**Aim of the task:** The records follow. Retype them without a single change.

━━━ Dataset records

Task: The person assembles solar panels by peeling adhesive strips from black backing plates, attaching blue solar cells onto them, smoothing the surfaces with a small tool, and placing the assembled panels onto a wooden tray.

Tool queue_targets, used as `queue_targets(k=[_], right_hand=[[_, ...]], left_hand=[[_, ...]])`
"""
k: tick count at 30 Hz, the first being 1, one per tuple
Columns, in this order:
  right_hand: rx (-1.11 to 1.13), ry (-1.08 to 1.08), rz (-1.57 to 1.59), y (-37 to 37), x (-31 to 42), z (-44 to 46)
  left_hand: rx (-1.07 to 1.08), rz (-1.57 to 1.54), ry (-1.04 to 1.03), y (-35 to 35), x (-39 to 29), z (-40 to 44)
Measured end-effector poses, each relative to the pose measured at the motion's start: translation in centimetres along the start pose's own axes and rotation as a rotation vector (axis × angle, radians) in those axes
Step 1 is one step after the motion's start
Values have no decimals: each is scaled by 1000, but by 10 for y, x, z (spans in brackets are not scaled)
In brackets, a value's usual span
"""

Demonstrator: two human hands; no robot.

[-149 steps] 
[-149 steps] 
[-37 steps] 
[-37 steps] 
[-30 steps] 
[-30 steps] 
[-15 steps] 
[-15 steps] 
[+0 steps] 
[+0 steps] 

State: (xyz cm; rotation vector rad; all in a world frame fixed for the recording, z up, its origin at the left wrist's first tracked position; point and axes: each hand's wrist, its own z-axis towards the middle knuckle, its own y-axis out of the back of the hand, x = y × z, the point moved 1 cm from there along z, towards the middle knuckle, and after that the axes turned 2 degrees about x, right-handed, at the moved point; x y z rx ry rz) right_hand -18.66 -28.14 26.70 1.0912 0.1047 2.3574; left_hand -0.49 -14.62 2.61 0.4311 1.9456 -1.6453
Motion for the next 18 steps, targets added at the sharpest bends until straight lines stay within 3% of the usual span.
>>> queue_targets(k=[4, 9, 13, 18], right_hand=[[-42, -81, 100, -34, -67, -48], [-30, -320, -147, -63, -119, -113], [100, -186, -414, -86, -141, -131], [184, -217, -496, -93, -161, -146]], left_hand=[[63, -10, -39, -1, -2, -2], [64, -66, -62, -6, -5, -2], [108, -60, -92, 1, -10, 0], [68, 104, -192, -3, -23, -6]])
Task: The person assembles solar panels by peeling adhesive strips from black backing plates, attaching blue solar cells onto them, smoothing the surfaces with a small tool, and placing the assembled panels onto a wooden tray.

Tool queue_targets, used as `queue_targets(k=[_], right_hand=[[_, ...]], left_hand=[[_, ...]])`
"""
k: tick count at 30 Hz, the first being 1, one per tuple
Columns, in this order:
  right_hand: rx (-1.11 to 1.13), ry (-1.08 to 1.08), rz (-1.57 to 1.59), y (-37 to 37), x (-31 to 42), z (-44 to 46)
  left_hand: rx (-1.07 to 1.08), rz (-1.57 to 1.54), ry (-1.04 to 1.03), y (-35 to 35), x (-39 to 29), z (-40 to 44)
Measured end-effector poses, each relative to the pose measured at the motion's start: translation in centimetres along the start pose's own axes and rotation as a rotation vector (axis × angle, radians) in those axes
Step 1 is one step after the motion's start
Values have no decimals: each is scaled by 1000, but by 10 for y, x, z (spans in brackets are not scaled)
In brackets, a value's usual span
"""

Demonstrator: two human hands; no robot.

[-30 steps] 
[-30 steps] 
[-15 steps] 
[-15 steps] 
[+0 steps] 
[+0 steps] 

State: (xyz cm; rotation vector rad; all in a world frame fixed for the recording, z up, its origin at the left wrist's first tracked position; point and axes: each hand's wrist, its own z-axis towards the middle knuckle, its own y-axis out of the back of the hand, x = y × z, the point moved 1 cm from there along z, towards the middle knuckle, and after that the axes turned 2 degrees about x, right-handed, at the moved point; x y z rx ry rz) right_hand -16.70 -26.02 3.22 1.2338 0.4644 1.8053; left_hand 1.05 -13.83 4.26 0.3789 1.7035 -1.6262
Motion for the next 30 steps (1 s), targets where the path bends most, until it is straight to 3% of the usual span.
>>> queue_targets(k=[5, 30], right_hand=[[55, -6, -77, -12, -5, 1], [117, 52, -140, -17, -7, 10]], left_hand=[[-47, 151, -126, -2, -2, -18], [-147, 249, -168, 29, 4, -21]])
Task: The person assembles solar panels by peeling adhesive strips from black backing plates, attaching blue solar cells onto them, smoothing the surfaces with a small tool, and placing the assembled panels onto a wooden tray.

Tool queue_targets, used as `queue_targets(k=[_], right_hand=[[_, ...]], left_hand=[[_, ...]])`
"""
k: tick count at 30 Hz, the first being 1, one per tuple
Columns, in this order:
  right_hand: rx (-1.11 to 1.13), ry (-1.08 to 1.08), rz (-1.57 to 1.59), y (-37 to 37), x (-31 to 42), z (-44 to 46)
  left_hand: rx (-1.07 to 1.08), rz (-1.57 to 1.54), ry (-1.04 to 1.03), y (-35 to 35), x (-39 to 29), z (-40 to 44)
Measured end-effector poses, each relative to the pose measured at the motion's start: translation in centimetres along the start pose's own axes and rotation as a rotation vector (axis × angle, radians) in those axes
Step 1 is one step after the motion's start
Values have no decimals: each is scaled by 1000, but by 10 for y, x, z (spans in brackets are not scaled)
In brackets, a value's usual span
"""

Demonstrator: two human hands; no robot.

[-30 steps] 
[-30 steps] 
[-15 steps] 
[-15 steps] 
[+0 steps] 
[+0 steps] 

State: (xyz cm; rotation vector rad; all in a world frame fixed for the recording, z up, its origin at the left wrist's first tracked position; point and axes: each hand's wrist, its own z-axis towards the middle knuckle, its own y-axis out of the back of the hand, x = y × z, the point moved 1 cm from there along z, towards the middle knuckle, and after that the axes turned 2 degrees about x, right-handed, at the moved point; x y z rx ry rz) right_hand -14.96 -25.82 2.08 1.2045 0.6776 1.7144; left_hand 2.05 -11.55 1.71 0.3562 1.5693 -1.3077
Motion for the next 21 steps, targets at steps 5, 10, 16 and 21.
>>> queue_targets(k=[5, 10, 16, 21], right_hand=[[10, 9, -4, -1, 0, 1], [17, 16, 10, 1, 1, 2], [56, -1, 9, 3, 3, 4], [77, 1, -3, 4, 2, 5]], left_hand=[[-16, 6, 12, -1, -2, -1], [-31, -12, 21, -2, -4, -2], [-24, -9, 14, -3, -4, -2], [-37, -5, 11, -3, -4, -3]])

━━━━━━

**Solution for this exercise:**
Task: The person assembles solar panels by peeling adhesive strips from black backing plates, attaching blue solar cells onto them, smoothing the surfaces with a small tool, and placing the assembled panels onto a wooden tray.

Tool queue_targets, used as `queue_targets(k=[_], right_hand=[[_, ...]], left_hand=[[_, ...]])`
"""
k: tick count at 30 Hz, the first being 1, one per tuple
Columns, in this order:
  right_hand: rx (-1.11 to 1.13), ry (-1.08 to 1.08), rz (-1.57 to 1.59), y (-37 to 37), x (-31 to 42), z (-44 to 46)
  left_hand: rx (-1.07 to 1.08), rz (-1.57 to 1.54), ry (-1.04 to 1.03), y (-35 to 35), x (-39 to 29), z (-40 to 44)
Measured end-effector poses, each relative to the pose measured at the motion's start: translation in centimetres along the start pose's own axes and rotation as a rotation vector (axis × angle, radians) in those axes
Step 1 is one step after the motion's start
Values have no decimals: each is scaled by 1000, but by 10 for y, x, z (spans in brackets are not scaled)
In brackets, a value's usual span
"""

Demonstrator: two human hands; no robot.

[-149 steps] 
[-149 steps] 
[-37 steps] 
[-37 steps] 
[-30 steps] 
[-30 steps] 
[-15 steps] 
[-15 steps] 
[+0 steps] 
[+0 steps] 

State: (xyz cm; rotation vector rad; all in a world frame fixed for the recording, z up, its origin at the left wrist's first tracked position; point and axes: each hand's wrist, its own z-axis towards the middle knuckle, its own y-axis out of the back of the hand, x = y × z, the point moved 1 cm from there along z, towards the middle knuckle, and after that the axes turned 2 degrees about x, right-handed, at the moved point; x y z rx ry rz) right_hand -18.66 -28.14 26.70 1.0912 0.1047 2.3574; left_hand -0.49 -14.62 2.61 0.4311 1.9456 -1.6453
Motion for the next 18 steps, targets added at the sharpest bends until straight lines stay within 3% of the usual span.
>>> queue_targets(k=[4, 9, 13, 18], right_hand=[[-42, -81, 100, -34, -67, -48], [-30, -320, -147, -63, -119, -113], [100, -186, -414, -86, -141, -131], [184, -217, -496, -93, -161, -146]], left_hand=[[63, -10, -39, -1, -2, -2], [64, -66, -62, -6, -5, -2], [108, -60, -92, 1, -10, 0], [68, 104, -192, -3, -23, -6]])
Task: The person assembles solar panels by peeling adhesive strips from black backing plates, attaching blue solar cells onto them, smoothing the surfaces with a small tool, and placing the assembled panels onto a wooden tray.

Tool queue_targets, used as `queue_targets(k=[_], right_hand=[[_, ...]], left_hand=[[_, ...]])`
"""
k: tick count at 30 Hz, the first being 1, one per tuple
Columns, in this order:
  right_hand: rx (-1.11 to 1.13), ry (-1.08 to 1.08), rz (-1.57 to 1.59), y (-37 to 37), x (-31 to 42), z (-44 to 46)
  left_hand: rx (-1.07 to 1.08), rz (-1.57 to 1.54), ry (-1.04 to 1.03), y (-35 to 35), x (-39 to 29), z (-40 to 44)
Measured end-effector poses, each relative to the pose measured at the motion's start: translation in centimetres along the start pose's own axes and rotation as a rotation vector (axis × angle, radians) in those axes
Step 1 is one step after the motion's start
Values have no decimals: each is scaled by 1000, but by 10 for y, x, z (spans in brackets are not scaled)
In brackets, a value's usual span
"""

Demonstrator: two human hands; no robot.

[-30 steps] 
[-30 steps] 
[-15 steps] 
[-15 steps] 
[+0 steps] 
[+0 steps] 

State: (xyz cm; rotation vector rad; all in a world frame fixed for the recording, z up, its origin at the left wrist's first tracked position; point and axes: each hand's wrist, its own z-axis towards the middle knuckle, its own y-axis out of the back of the hand, x = y × z, the point moved 1 cm from there along z, towards the middle knuckle, and after that the axes turned 2 degrees about x, right-handed, at the moved point; x y z rx ry rz) right_hand -16.70 -26.02 3.22 1.2338 0.4644 1.8053; left_hand 1.05 -13.83 4.26 0.3789 1.7035 -1.6262
Motion for the next 30 steps (1 s), targets where the path bends most, until it is straight to 3% of the usual span.
>>> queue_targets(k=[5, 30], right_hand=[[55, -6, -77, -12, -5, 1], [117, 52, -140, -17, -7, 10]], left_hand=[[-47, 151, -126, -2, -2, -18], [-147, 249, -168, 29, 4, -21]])
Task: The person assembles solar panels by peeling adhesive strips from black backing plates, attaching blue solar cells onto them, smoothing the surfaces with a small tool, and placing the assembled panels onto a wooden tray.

Tool queue_targets, used as `queue_targets(k=[_], right_hand=[[_, ...]], left_hand=[[_, ...]])`
"""
k: tick count at 30 Hz, the first being 1, one per tuple
Columns, in this order:
  right_hand: rx (-1.11 to 1.13), ry (-1.08 to 1.08), rz (-1.57 to 1.59), y (-37 to 37), x (-31 to 42), z (-44 to 46)
  left_hand: rx (-1.07 to 1.08), rz (-1.57 to 1.54), ry (-1.04 to 1.03), y (-35 to 35), x (-39 to 29), z (-40 to 44)
Measured end-effector poses, each relative to the pose measured at the motion's start: translation in centimetres along the start pose's own axes and rotation as a rotation vector (axis × angle, radians) in those axes
Step 1 is one step after the motion's start
Values have no decimals: each is scaled by 1000, but by 10 for y, x, z (spans in brackets are not scaled)
In brackets, a value's usual span
"""

Demonstrator: two human hands; no robot.

[-30 steps] 
[-30 steps] 
[-15 steps] 
[-15 steps] 
[+0 steps] 
[+0 steps] 

State: (xyz cm; rotation vector rad; all in a world frame fixed for the recording, z up, its origin at the left wrist's first tracked position; point and axes: each hand's wrist, its own z-axis towards the middle knuckle, its own y-axis out of the back of the hand, x = y × z, the point moved 1 cm from there along z, towards the middle knuckle, and after that the axes turned 2 degrees about x, right-handed, at the moved point; x y z rx ry rz) right_hand -14.96 -25.82 2.08 1.2045 0.6776 1.7144; left_hand 2.05 -11.55 1.71 0.3562 1.5693 -1.3077
Motion for the next 21 steps, targets at steps 5, 10, 16 and 21.
>>> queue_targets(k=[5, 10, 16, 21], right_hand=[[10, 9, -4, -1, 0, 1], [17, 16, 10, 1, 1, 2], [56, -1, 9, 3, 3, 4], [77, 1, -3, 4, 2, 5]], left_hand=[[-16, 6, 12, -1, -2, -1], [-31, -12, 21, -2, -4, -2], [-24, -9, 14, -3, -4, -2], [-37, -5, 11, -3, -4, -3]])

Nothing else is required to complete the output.